Si trattò di un progetto estremamente rigoroso, legato a protocolli e nello stesso tempo pronto ai cambiamenti durante il percorso, a quei cambiamenti che l’itinerario di ricerca-azione (che caratterizzava lo stile di ricerca) suggeriva passo dopo passo.
Con questo mio libro, vorrei offrire alla riflessione di chi è implicato in processi educativi (operatori, educatori, famiglie, insegnanti, …) le conoscenze acquisite, agite, sperimentate, risultate utili nella nostra esperienza e che portarono gli otto giovani con bisogni speciali a sentirsi e a desiderare essere “adulti”, a vivere e a desiderare vivere una vita il più autonoma ed indipendente possibile. Almeno una parte della ricca documentazione raccolta durante il percorso sperimentale trova, nelle pagine che propongo, una modalità per divenire patrimonio di quanti considereranno interessanti i principi sui cui si basava il progetto, materiale la cui divulgazione, spero, possa contribuire a far migliorare la qualità di vita di altre persone con bisogni speciali.
Le esperienze di Dario, Francesca, Giuseppe, Maria Pia, Raffaele, Riccardo, Simona, Valentina, per l’alta qualità che le ha contraddistinte, potrebbero essere considerate, in tal modo, non solamente un’occasione di crescita per loro e per le loro famiglie, ma diverrebbero possibilità di riflessione e di formazione per un più vasto numero di Professionisti e Famiglie insieme a quella delle Persone con Deficit. Le esperienze messe in atto dal gruppo dei giovani con bisogni speciali a Rodi, originali, preziose, potrebbero divenire usufruibili da altri giovani con una storia analoga alla loro, con problematiche analoghe alle loro.

NOTE

[1] La Dott.ssa Cinzia De Pellegrin è laureata in Scienze dell’Educazione e dal 1999 collabora con il team di ricerca che fa capo all’Insegnamento di Pedagogia Speciale del Prof. Nicola Cuomo – Facoltà di Scienze della Formazione - Università di Bologna.

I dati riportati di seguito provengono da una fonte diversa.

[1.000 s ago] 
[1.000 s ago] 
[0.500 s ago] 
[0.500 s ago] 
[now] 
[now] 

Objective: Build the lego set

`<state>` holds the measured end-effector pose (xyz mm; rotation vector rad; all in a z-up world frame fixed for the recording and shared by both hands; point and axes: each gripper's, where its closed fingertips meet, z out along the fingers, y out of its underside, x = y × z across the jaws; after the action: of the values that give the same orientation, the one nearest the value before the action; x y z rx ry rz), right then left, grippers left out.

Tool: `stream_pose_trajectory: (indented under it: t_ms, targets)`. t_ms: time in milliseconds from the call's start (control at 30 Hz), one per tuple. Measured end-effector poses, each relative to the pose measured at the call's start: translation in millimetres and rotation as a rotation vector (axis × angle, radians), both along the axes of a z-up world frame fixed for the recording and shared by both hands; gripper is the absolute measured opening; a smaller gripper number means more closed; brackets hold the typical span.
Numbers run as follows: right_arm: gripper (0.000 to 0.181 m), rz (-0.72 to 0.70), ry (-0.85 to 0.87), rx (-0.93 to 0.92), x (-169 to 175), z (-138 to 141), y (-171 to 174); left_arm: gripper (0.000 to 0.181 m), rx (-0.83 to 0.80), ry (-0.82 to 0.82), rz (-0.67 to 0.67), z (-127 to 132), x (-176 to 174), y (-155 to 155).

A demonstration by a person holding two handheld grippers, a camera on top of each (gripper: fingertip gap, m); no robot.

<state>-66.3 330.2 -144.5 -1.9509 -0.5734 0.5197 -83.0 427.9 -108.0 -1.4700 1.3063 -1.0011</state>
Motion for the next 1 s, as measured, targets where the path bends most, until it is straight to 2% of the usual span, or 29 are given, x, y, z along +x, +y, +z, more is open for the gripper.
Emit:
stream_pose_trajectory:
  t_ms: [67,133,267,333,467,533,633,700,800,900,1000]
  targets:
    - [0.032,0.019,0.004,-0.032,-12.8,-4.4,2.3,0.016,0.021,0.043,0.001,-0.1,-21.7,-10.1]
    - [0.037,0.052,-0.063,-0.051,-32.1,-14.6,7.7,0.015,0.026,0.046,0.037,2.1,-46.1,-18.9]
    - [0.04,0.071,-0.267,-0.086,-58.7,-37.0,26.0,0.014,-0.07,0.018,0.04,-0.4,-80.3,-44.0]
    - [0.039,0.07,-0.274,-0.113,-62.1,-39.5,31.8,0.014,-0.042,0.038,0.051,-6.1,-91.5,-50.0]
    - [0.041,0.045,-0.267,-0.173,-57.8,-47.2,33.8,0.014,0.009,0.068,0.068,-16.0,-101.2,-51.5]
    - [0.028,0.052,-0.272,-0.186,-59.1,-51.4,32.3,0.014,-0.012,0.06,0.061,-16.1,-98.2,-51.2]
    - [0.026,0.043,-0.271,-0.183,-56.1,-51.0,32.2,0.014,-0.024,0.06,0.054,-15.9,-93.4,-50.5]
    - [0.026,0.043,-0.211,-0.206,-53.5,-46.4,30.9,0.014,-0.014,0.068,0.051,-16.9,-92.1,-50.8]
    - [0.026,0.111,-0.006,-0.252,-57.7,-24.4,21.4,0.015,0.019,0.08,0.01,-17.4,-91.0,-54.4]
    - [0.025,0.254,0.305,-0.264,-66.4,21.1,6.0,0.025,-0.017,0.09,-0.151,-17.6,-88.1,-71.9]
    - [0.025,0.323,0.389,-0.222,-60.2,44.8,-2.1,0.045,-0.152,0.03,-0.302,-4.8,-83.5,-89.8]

[2] Edizioni ETS, Pisa 2009. Il testo fa parte della Collana Emozione di Conoscere diretta dal Prof. Nicola Cuomo.

[3] Negli anni 1999 e 2000 a Murcia la Fondazione FUNDOWN insieme alla Prof.ssa Nuria Illán Romeu dell’Università di Murcia realizzarono il progetto“Proyecto Vivienda independiente” che si convertì successivamente in un itinerario di formazione nella “Escuela de Vida”, una scuola rivolta a persone con deficit adulte che imparano a vivere in modo indipendente vivendo in appartamenti dislocati nel centro della città.